Available data START

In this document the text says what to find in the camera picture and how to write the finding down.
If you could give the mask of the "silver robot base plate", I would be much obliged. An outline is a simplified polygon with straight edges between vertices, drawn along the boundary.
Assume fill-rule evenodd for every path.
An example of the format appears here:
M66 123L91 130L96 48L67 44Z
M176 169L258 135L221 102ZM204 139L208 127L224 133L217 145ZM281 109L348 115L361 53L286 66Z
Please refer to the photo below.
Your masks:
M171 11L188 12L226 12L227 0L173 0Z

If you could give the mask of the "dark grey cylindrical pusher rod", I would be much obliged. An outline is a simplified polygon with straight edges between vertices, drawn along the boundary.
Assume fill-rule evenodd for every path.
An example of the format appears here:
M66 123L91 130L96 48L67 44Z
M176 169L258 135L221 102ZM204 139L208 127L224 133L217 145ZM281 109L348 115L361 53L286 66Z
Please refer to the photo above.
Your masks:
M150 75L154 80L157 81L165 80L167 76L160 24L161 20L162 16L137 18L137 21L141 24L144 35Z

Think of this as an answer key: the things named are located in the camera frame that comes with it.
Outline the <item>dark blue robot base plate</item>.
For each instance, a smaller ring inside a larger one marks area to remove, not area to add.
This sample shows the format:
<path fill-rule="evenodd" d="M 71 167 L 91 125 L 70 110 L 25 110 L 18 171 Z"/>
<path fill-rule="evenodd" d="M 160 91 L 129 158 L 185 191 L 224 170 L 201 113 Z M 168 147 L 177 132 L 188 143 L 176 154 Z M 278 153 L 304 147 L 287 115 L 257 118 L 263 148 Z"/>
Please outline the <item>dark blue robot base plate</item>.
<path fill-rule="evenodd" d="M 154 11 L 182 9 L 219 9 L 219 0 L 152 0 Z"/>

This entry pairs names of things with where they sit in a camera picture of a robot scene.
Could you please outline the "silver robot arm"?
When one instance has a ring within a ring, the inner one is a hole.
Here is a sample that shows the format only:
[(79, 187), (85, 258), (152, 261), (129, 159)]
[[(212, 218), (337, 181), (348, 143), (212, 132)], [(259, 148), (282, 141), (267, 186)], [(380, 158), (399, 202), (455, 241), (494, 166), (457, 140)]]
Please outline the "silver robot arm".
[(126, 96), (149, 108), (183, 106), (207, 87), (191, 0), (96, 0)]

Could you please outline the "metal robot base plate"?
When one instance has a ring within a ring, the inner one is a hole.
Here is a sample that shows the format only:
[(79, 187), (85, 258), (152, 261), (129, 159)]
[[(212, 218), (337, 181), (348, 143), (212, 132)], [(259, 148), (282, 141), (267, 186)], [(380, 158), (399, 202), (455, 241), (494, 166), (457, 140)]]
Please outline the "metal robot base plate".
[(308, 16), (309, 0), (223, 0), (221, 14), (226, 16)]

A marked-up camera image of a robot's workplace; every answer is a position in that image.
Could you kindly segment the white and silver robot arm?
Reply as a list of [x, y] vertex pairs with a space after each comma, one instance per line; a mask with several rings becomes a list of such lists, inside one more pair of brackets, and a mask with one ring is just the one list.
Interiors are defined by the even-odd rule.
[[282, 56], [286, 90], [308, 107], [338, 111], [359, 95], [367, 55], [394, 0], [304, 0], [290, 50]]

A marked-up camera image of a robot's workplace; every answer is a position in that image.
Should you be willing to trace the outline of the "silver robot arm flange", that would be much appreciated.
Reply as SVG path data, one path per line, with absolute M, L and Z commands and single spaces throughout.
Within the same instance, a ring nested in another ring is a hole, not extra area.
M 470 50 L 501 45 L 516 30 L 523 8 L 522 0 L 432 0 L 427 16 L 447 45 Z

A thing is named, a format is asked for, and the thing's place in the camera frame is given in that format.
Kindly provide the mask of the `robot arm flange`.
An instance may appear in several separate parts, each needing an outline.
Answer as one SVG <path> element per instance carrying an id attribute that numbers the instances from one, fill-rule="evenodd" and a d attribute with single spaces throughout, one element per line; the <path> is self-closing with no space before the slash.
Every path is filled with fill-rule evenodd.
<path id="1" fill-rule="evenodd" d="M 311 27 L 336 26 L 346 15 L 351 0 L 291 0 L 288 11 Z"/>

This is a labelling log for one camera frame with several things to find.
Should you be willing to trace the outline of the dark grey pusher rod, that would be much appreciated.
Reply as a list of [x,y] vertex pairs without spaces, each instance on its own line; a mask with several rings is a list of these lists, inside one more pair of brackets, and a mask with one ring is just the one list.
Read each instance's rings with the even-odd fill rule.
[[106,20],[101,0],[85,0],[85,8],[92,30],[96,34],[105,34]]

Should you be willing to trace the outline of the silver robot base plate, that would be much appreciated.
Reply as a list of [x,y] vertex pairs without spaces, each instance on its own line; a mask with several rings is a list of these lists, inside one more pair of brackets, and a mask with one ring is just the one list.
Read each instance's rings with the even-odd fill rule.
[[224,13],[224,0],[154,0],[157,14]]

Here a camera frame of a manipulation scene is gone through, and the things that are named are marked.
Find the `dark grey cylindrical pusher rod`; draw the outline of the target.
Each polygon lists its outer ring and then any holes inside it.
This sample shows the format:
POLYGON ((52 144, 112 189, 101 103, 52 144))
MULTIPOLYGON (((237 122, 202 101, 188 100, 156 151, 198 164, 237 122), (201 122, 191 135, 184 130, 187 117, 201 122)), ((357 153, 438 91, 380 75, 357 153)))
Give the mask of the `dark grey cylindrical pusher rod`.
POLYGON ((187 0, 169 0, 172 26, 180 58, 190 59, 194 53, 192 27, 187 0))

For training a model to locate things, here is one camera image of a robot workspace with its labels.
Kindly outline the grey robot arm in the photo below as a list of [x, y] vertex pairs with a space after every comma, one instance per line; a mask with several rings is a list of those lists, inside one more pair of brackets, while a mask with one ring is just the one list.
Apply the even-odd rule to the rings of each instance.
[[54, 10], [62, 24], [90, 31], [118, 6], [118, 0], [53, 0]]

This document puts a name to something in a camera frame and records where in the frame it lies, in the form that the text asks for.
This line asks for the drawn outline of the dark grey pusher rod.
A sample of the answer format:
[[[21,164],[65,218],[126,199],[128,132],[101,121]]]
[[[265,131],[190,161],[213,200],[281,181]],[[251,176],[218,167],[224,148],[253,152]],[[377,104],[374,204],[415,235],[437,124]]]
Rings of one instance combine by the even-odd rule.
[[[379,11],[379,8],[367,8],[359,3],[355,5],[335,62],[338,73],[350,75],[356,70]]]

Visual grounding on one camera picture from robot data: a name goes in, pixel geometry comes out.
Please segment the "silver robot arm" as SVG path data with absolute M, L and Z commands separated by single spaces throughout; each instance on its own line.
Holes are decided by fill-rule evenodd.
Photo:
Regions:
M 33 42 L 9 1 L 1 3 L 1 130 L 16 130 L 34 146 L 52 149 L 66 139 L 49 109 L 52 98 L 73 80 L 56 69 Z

Available data END

Work request —
Provide a faithful, complete copy of the entries above.

Task answer —
In this document the text says what to find in the camera picture and how to write the finding down.
If you could give the mask of the "silver robot base plate", I would be much obliged. An outline is a simplified polygon with straight edges between vertices, drawn along the boundary.
Assume fill-rule evenodd for every path.
An example of the format appears here:
M66 123L91 130L96 48L67 44Z
M176 169L258 135L221 102ZM204 139L208 127L224 133L217 145ZM281 109L348 115L361 53L286 66Z
Please refer to the photo below.
Your masks:
M171 11L188 12L226 12L227 0L173 0Z

If you could give the mask of the "dark grey cylindrical pusher rod", I would be much obliged. An outline is a simplified polygon with straight edges between vertices, drawn along the boundary.
Assume fill-rule evenodd for every path.
An example of the format appears here:
M66 123L91 130L96 48L67 44Z
M176 169L258 135L221 102ZM204 139L208 127L224 133L217 145ZM281 109L348 115L361 53L286 66Z
Please refer to the photo above.
Your masks:
M150 75L154 80L157 81L165 80L167 76L160 24L161 20L162 16L137 18L137 21L141 24L144 35Z

Think of this as an answer key: the things named are located in the camera frame that comes with it.
Outline the <item>dark blue robot base plate</item>.
For each instance, a smaller ring inside a larger one marks area to remove, not area to add.
This sample shows the format:
<path fill-rule="evenodd" d="M 71 167 L 91 125 L 70 110 L 25 110 L 18 171 Z"/>
<path fill-rule="evenodd" d="M 160 91 L 129 158 L 185 191 L 224 170 L 201 113 Z M 168 147 L 177 132 L 188 143 L 176 154 Z M 278 153 L 304 147 L 287 115 L 257 118 L 263 148 Z"/>
Please outline the <item>dark blue robot base plate</item>.
<path fill-rule="evenodd" d="M 154 11 L 182 9 L 219 9 L 219 0 L 152 0 Z"/>

This entry pairs names of things with where they sit in a camera picture of a robot scene.
Could you please outline the "silver robot arm"?
When one instance has a ring within a ring, the inner one is a hole.
Here is a sample that shows the format only:
[(79, 187), (85, 258), (152, 261), (129, 159)]
[[(212, 218), (337, 181), (348, 143), (212, 132)], [(259, 148), (282, 141), (267, 186)], [(380, 158), (399, 202), (455, 241), (494, 166), (457, 140)]]
Please outline the "silver robot arm".
[(126, 96), (149, 108), (183, 106), (207, 87), (191, 0), (96, 0)]

Could you please outline the "metal robot base plate"?
When one instance has a ring within a ring, the inner one is a hole.
Here is a sample that shows the format only:
[(79, 187), (85, 258), (152, 261), (129, 159)]
[[(212, 218), (337, 181), (348, 143), (212, 132)], [(259, 148), (282, 141), (267, 186)], [(380, 158), (399, 202), (455, 241), (494, 166), (457, 140)]]
Please outline the "metal robot base plate".
[(308, 16), (309, 0), (223, 0), (221, 14), (226, 16)]

A marked-up camera image of a robot's workplace; every answer is a position in that image.
Could you kindly segment the white and silver robot arm?
Reply as a list of [x, y] vertex pairs with a space after each comma, one instance per line; a mask with several rings becomes a list of such lists, inside one more pair of brackets, and a mask with one ring is just the one list.
Interiors are defined by the even-odd rule.
[[282, 56], [286, 90], [308, 107], [338, 111], [359, 95], [367, 55], [394, 0], [304, 0], [290, 50]]

A marked-up camera image of a robot's workplace; every answer is a position in that image.
Should you be willing to trace the outline of the "silver robot arm flange", that would be much appreciated.
Reply as SVG path data, one path per line, with absolute M, L and Z commands and single spaces throughout.
Within the same instance, a ring nested in another ring is a hole, not extra area.
M 470 50 L 501 45 L 516 30 L 523 8 L 522 0 L 432 0 L 427 16 L 447 45 Z

A thing is named, a format is asked for, and the thing's place in the camera frame is given in that format.
Kindly provide the mask of the `robot arm flange`.
An instance may appear in several separate parts, each needing an outline.
Answer as one SVG <path> element per instance carrying an id attribute that numbers the instances from one, fill-rule="evenodd" and a d attribute with single spaces throughout, one element per line; the <path> is self-closing with no space before the slash.
Every path is filled with fill-rule evenodd.
<path id="1" fill-rule="evenodd" d="M 311 27 L 336 26 L 346 15 L 351 0 L 291 0 L 288 11 Z"/>

This is a labelling log for one camera frame with several things to find.
Should you be willing to trace the outline of the dark grey pusher rod, that would be much appreciated.
Reply as a list of [x,y] vertex pairs without spaces, each instance on its own line; a mask with several rings is a list of these lists, inside one more pair of brackets, and a mask with one ring is just the one list.
Read each instance's rings with the even-odd fill rule.
[[106,20],[101,0],[85,0],[85,8],[92,30],[96,34],[105,34]]

Should you be willing to trace the outline of the silver robot base plate, that would be much appreciated.
Reply as a list of [x,y] vertex pairs without spaces, each instance on its own line; a mask with several rings is a list of these lists, inside one more pair of brackets, and a mask with one ring is just the one list.
Read each instance's rings with the even-odd fill rule.
[[224,13],[224,0],[154,0],[157,14]]

Here a camera frame of a manipulation scene is gone through, and the things that are named are marked.
Find the `dark grey cylindrical pusher rod`; draw the outline of the target.
Each polygon lists its outer ring and then any holes inside it.
This sample shows the format:
POLYGON ((52 144, 112 189, 101 103, 52 144))
MULTIPOLYGON (((237 122, 202 101, 188 100, 156 151, 198 164, 237 122), (201 122, 191 135, 184 130, 187 117, 201 122)), ((357 153, 438 91, 380 75, 357 153)))
Give the mask of the `dark grey cylindrical pusher rod`.
POLYGON ((187 0, 169 0, 172 26, 180 58, 190 59, 194 53, 192 27, 187 0))

For training a model to locate things, here is one camera image of a robot workspace with its labels.
Kindly outline the grey robot arm in the photo below as a list of [x, y] vertex pairs with a space after every comma, one instance per line; a mask with several rings is a list of those lists, inside one more pair of brackets, while a mask with one ring is just the one list.
Apply the even-odd rule to the rings of each instance.
[[54, 10], [62, 24], [90, 31], [118, 6], [118, 0], [53, 0]]

This document puts a name to something in a camera frame and records where in the frame it lies, in the form that the text asks for.
This line asks for the drawn outline of the dark grey pusher rod.
A sample of the answer format:
[[[21,164],[65,218],[126,199],[128,132],[101,121]]]
[[[265,131],[190,161],[213,200],[281,181]],[[251,176],[218,167],[224,148],[253,152]],[[377,104],[374,204],[415,235],[437,124]]]
Rings of one instance combine by the even-odd rule.
[[[379,11],[379,8],[367,8],[359,3],[355,5],[335,62],[338,73],[350,75],[356,70]]]

Visual grounding on one camera picture from robot data: a name goes in, pixel geometry comes out.
Please segment the "silver robot arm" as SVG path data with absolute M, L and Z commands separated by single spaces throughout; each instance on its own line.
Holes are decided by fill-rule evenodd.
Photo:
Regions:
M 33 42 L 9 1 L 1 3 L 1 130 L 16 130 L 34 146 L 52 149 L 66 139 L 49 109 L 52 98 L 73 80 L 56 69 Z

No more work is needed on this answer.